History would suggest that this is a vain hope. Even if Europe’s Left parties do succeed in forging a common programme, the EU is not the kind of political entity whose approach to the world can be altered by popular politics. Popular politics is precisely what the EU was designed to obstruct. Like independent central banks and constitutional courts, its institutions are essentially technocratic. Technocracy is not (as some like to pretend) a neutral or rational system of government. Instead, it confers immense power on culturally select bodies whose prejudices will be those of the class their members are drawn from.

Varoufakis believes that the EU may change, and many in the British Labour Party agree. But the kind of shift in European politics that Varoufakis and others want to see is simply not possible within the present structures of the EU: it would require sweeping institutional change of a kind nowhere on the agenda. Without that, like the Labour Party in Britain, the Left in Europe is reliant purely on an article of faith – a conviction that the Left must prevail, even in the face of all the constraints imposed on popular sovereignty by the EU.

The British governing class in the late twentieth century threw away the most valuable institution it had inherited, an institution whose preservation was the most obvious imperative for their predecessors: a House of Commons that was not constrained by a constitution. A vote to stay within the EU will render their casual trashing of it irrevocable, and end any hope of genuinely Left politics in the UK.

II

If these fundamental considerations were not enough to persuade the Left to vote to leave the EU, pragmatic politics should do so. The Labour Party since Blair has made a fundamental misjudgment about how to gain power, a misjudgment intimately related to its stance on the EU: this is its misunderstanding of Scottish politics.

It is now clear that the Labour Party, in the shape in which it has existed for upwards of a century, is dead. The loss of Scotland, as many commentators have observed, renders it virtually impossible that the Labour Party will rule again in a united kingdom; and since England has been a fundamentally Tory country since the seventeenth century, and shows no sign of becoming markedly less so, it is hard to see anything like the old Labour Party taking power in England alone. Something along these lines has been the obvious prize dangling in front of the Tory Party since Scottish nationalism became a serious political force, and David Cameron – whether through extraordinary luck or extraordinarily good judgment – has seized the prize without (so far) having to break up the United Kingdom in order to do so. In the aftermath of the debacle of the 2015 general election people both inside and outside the Labour Party have been quick to blame its failure on its rotten boroughs and sectarian politics in the West of Scotland, with long-festering resentments and disillusionments finally coming to the surface. But there is a much more fundamental reason why Labour sooner or later had to fail in Scotland.

Modern Scottish nationalism is essentially the working out within Britain of the logic of the EU. Scotland joined the Union in 1707 explicitly to enjoy an economic union with a large market and a global trading power, and there is no need for it to stay within the old union when a new one beckons; why have an intermediate level of politics in Westminster when everything can be much more easily decided directly between Edinburgh and Brussels?

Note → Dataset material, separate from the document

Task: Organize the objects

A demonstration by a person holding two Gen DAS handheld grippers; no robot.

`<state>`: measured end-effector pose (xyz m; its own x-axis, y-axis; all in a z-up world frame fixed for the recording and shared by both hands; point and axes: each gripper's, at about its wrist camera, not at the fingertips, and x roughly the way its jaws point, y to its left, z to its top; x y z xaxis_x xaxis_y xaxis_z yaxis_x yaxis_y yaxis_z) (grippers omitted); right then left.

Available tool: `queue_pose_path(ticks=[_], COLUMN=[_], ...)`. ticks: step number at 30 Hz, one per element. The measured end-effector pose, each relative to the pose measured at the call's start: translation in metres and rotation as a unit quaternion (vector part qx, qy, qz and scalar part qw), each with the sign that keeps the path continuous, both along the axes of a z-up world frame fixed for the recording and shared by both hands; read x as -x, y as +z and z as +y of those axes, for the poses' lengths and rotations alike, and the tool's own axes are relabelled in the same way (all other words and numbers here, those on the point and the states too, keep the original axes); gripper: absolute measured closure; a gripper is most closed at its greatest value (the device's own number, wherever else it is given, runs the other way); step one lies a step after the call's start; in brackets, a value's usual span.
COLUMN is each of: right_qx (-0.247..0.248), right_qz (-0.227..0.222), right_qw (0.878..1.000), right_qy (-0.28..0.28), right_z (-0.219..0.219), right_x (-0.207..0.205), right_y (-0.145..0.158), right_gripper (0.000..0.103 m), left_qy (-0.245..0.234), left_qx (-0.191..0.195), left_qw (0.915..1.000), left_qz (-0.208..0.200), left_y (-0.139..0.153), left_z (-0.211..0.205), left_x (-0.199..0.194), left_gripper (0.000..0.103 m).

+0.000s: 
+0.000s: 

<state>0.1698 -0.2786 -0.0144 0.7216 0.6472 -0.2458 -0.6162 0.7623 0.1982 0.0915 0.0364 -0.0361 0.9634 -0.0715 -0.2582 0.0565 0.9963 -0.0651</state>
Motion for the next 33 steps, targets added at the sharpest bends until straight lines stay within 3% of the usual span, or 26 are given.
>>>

To see this, one need only consider whether Scottish nationalism could be a credible movement if the EU did not exist. The EU’s institutions guarantee Scotland virtually the same freedoms of trade and movement with England which the 1707 Union provided; the only missing element (as the equivocation of the referendum campaign demonstrated) is a common currency, but the EU offers some security to an independent Scotland even in this area, at least as compared with the risks of a wholly independent and wholly Scottish currency, the failure of which was a principal reason for the British Union.